Several individual plaintiffs filed a response to Florescue’s motion and memo on November 4th.   They respond to this argument by saying that the Torch precedent doesn’t help Florescue at all, because he wasn’t a director of the bankrupt entity involved in this case. He was a director of a third-party enabler, Century Bank. Further, the individual plaintiffs aren’t suing on behalf of a bankrupt estate or “even purporting to.”

The Passage of Time

Florescue also involves Florida’s statute of limitations. Or, rather, “statutes” because there are several that may be thought to apply.

The plaintiffs reason that the pertinent provision is Fla. Stat. 95.031, which provides that actions founded on fraud must be brought within four years of the time when “the cause of action was discovered or should have been discovered with the exercise of due diligence.”

Plaintiffs argue, further, that Florescue’s role could not have been discovered until the completion of the forensic audit, in August 2011. This action, filed in December 2014, comes well within the four-year limit so understood.

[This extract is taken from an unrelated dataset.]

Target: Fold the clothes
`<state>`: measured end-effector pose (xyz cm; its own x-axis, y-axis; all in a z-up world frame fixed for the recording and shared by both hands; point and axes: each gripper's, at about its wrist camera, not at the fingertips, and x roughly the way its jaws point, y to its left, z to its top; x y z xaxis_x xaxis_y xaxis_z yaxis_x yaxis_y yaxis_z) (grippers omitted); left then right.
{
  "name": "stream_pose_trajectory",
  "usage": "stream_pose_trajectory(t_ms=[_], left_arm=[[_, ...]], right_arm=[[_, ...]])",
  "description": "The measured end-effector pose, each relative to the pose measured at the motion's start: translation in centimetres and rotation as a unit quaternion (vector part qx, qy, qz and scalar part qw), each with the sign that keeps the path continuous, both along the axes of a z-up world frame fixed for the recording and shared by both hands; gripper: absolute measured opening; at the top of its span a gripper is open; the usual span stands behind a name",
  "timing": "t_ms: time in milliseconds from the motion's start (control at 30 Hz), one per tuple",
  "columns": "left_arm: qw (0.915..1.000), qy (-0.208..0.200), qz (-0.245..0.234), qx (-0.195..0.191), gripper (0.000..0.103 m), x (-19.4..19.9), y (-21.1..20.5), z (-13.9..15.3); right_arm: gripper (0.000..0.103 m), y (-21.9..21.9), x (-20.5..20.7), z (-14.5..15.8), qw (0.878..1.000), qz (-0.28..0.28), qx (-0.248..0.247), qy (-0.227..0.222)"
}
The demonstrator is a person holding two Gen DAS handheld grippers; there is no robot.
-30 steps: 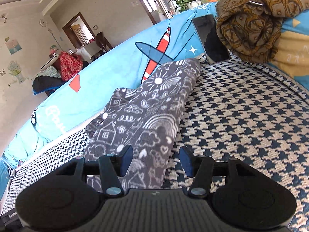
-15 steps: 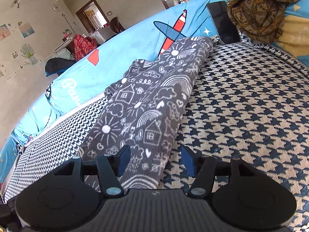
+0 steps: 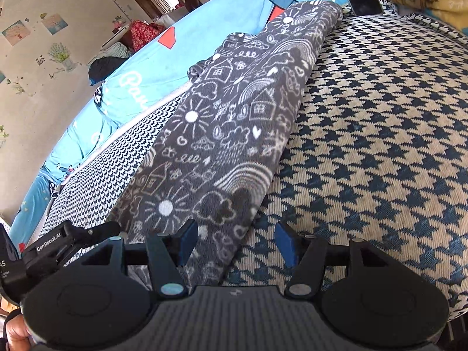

Yet to protect against the possibility that the court will adopt an earlier time to start the limitations-clock ticking, plaintiffs also invoke the doctrine of equitable estoppel. That is: a plaintiff is in general prohibited from benefitting from the bad acts with which he is charged. In this case, Florescue’s actions allegedly impaired the ability of the plaintiffs to determine who they ought to sue, and in trying to evoke the statute of limitations he is trying to benefit from that consequence of his own fraud.

Money and Conversion

The pleadings also raise an issue about the scope “conversion.” The tort of conversion, one of the claims in this lawsuit, is usually understood as the unlawful turning of the personal goods of one person to the benefit of another. It is typically used in connection with the theft of “chattels,” not the misappropriation of investment funds. Florescue moves to dismissal of the charges of conversion on that basis.

The plaintiffs maintain, though, that Florida’s law does allow the application of the tort to money, so long as (in the words of a 2008 precedent), there was “an obligation to keep intact or deliver the specific money in question, so that money can be identified.”

What does a phrase like “specific money” mean in this context? A specific bank account? Specific serial numbers on the bills? There will likely be further arguments over “specificity” if the lawsuit proceeds.